Task brief: Below are some records. Return exactly the lines from the one with "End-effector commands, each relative" to the one with "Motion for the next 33", and nothing else.

Material shown:
——
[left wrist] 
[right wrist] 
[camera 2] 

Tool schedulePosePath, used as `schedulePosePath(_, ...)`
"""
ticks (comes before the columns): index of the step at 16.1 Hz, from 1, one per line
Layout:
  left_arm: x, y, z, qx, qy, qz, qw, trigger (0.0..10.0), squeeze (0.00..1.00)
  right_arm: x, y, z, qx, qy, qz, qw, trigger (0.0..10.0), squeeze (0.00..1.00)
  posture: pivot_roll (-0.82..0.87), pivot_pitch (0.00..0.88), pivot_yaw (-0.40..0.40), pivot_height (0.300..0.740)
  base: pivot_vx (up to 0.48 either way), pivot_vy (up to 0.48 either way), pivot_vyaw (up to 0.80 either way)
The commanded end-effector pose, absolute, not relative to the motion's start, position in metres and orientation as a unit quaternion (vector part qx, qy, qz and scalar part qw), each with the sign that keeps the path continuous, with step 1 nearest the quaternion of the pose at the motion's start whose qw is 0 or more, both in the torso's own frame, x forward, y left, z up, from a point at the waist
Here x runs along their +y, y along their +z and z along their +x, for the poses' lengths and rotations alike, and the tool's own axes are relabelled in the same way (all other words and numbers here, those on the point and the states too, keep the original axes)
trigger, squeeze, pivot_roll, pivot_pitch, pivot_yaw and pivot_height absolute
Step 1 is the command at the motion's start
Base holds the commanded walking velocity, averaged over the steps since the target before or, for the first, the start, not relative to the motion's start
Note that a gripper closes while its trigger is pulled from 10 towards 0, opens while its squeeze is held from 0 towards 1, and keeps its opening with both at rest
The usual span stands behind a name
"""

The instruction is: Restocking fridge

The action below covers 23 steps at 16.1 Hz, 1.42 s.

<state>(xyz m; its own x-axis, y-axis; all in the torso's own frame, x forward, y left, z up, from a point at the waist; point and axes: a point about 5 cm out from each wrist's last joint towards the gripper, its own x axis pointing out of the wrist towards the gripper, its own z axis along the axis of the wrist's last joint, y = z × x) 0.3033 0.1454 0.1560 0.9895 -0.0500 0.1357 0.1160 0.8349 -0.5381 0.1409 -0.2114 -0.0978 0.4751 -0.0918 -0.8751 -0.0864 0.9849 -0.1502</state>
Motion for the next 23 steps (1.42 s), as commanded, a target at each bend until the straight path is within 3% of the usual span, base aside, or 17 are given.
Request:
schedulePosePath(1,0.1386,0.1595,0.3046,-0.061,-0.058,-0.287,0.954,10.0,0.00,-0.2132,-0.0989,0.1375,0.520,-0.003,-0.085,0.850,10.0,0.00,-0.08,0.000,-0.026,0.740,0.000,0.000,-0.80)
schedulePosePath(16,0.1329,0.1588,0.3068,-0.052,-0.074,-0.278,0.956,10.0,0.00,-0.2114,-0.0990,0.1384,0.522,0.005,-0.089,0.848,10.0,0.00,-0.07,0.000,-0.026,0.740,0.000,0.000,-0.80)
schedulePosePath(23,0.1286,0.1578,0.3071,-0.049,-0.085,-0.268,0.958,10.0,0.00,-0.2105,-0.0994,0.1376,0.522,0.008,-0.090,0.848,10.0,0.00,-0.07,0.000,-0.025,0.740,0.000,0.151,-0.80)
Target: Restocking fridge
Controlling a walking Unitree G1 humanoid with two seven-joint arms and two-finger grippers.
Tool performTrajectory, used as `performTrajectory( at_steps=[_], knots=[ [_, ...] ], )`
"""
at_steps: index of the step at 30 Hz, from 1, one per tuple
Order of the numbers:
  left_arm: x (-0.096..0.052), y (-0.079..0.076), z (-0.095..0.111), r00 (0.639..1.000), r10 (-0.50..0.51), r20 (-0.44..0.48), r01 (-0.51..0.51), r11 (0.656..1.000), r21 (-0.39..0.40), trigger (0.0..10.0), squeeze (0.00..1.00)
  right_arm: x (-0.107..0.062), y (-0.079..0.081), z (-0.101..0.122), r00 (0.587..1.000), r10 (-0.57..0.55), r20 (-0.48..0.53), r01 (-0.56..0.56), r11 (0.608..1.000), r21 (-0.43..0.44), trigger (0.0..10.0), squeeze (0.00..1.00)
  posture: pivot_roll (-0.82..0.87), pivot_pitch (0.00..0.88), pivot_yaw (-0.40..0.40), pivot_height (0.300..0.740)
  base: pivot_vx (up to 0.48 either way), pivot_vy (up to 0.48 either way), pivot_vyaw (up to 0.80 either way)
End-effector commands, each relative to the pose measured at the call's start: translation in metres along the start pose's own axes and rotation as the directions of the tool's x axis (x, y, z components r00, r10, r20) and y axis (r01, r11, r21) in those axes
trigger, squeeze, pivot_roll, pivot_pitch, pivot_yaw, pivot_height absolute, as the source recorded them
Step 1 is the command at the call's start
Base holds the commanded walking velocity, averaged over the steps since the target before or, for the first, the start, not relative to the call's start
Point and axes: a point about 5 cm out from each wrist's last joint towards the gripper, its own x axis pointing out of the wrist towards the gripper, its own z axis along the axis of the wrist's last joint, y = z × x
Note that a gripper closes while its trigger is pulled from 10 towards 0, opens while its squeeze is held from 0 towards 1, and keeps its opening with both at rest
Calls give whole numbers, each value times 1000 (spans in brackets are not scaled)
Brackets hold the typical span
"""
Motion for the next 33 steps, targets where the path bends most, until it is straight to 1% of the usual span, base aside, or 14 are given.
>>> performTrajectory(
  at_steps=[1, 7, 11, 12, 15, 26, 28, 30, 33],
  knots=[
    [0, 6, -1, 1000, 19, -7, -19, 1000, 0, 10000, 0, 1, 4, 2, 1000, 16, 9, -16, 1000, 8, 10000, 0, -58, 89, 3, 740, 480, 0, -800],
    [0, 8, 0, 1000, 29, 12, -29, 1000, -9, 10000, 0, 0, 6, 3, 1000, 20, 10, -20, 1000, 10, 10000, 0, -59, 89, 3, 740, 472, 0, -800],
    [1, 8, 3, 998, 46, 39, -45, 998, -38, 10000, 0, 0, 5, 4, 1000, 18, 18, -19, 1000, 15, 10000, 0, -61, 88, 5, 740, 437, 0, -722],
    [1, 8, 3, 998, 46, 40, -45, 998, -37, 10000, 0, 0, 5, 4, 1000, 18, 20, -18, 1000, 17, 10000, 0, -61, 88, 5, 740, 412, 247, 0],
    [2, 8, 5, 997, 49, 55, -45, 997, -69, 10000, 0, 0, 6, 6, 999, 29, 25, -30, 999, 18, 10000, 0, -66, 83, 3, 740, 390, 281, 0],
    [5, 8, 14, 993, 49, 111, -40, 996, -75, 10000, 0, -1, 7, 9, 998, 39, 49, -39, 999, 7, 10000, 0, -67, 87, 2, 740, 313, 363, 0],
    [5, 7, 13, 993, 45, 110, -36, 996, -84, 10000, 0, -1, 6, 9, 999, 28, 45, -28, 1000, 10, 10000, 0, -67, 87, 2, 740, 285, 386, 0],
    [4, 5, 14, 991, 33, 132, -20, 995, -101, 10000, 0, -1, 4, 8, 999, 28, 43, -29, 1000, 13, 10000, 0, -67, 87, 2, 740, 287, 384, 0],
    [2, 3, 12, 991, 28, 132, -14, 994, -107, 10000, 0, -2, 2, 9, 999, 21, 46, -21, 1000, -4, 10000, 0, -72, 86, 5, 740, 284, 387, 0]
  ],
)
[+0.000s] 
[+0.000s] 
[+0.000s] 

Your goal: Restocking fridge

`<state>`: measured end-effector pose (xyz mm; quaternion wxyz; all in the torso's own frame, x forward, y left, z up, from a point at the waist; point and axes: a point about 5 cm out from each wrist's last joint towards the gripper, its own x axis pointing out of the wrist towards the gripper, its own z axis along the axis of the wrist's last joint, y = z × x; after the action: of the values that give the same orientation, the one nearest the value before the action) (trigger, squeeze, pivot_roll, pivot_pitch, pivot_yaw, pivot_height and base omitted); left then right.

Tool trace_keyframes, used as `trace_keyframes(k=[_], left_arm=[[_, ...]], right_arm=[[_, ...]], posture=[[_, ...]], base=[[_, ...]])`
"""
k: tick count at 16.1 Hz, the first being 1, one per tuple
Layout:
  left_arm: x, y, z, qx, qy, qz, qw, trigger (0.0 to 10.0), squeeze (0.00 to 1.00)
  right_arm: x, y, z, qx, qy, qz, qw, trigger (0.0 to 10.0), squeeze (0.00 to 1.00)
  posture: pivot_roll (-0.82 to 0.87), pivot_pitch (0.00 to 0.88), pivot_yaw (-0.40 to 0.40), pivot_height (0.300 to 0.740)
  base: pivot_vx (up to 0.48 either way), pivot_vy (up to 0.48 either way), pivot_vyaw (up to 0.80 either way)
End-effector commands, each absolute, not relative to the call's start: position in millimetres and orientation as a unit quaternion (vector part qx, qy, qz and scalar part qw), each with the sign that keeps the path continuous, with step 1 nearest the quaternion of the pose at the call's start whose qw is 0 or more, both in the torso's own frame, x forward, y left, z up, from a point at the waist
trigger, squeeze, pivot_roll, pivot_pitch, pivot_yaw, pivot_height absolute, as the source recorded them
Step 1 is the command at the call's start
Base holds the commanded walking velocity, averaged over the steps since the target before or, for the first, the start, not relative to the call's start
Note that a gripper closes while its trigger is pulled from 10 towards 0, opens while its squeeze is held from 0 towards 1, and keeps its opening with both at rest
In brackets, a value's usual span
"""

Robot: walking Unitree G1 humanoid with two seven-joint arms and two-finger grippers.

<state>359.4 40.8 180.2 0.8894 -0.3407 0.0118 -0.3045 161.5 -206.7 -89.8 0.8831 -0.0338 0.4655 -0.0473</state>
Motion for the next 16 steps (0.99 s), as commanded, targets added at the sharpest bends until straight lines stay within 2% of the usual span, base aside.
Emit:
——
Your solution:
End-effector commands, each relative to the pose measured at the call's start: translation in metres along the start pose's own axes and rotation as the directions of the tool's x axis (x, y, z components r00, r10, r20) and y axis (r01, r11, r21) in those axes
trigger, squeeze, pivot_roll, pivot_pitch, pivot_yaw, pivot_height absolute, as the source recorded them
Step 1 is the command at the call's start
Base holds the commanded walking velocity, averaged over the steps since the target before or, for the first, the start, not relative to the call's start
Point and axes: a point about 5 cm out from each wrist's last joint towards the gripper, its own x axis pointing out of the wrist towards the gripper, its own z axis along the axis of the wrist's last joint, y = z × x
Note that a gripper closes while its trigger is pulled from 10 towards 0, opens while its squeeze is held from 0 towards 1, and keeps its opening with both at rest
Calls give whole numbers, each value times 1000 (spans in brackets are not scaled)
Brackets hold the typical span
"""
Motion for the next 33 steps, targets where the path bends most, until it is straight to 1% of the usual span, base aside, or 14 are given.

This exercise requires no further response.